** Activity **
Begin your copy at the line holding "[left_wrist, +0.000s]" and end it at the last line of the listing. Keep every line exact and leave out the pictures.

--- Data excerpt Enclosed Below ---

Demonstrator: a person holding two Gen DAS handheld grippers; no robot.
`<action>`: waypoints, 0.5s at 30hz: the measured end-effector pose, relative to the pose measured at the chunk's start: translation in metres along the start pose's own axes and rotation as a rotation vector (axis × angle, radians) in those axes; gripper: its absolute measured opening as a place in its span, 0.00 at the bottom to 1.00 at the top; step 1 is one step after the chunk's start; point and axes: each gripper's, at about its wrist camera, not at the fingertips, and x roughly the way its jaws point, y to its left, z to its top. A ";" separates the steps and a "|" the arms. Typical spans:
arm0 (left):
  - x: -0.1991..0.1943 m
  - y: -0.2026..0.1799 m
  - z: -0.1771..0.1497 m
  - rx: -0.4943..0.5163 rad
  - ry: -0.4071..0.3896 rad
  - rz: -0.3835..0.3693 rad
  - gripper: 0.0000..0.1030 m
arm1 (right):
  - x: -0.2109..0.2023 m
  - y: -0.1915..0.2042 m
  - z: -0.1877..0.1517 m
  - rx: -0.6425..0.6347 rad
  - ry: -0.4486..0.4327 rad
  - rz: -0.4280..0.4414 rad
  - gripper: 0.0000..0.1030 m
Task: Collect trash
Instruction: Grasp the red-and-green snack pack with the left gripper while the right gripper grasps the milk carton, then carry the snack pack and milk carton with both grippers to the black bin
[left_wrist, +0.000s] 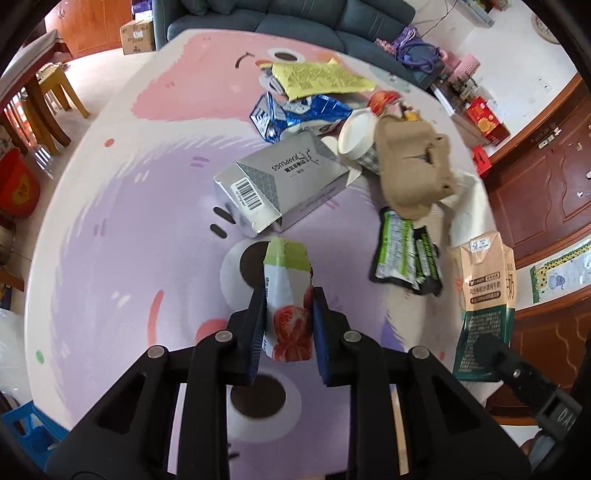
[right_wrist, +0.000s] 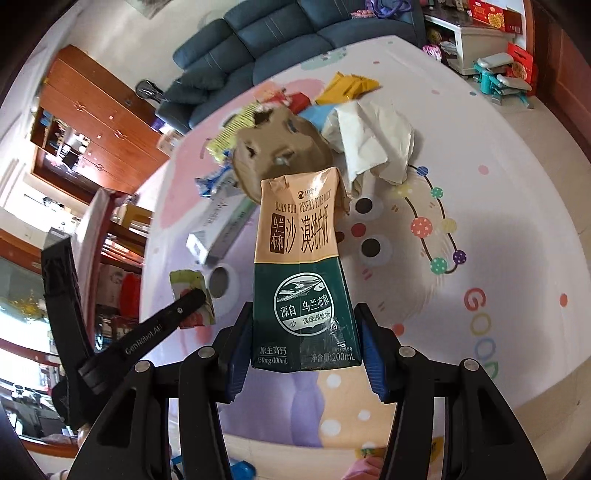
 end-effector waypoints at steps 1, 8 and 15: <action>-0.009 0.005 -0.004 -0.001 -0.003 -0.004 0.19 | -0.006 0.007 -0.003 -0.003 -0.006 0.007 0.51; -0.078 0.009 -0.034 0.005 -0.053 -0.037 0.19 | -0.059 0.025 -0.036 -0.043 -0.051 0.067 0.51; -0.156 -0.005 -0.077 0.095 -0.148 -0.018 0.20 | -0.116 0.031 -0.075 -0.070 -0.068 0.120 0.51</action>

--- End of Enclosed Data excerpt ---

** Solved exercise **
[left_wrist, +0.000s] 
[right_wrist, +0.000s] 
 end-effector waypoints at steps 1, 8 and 15: <action>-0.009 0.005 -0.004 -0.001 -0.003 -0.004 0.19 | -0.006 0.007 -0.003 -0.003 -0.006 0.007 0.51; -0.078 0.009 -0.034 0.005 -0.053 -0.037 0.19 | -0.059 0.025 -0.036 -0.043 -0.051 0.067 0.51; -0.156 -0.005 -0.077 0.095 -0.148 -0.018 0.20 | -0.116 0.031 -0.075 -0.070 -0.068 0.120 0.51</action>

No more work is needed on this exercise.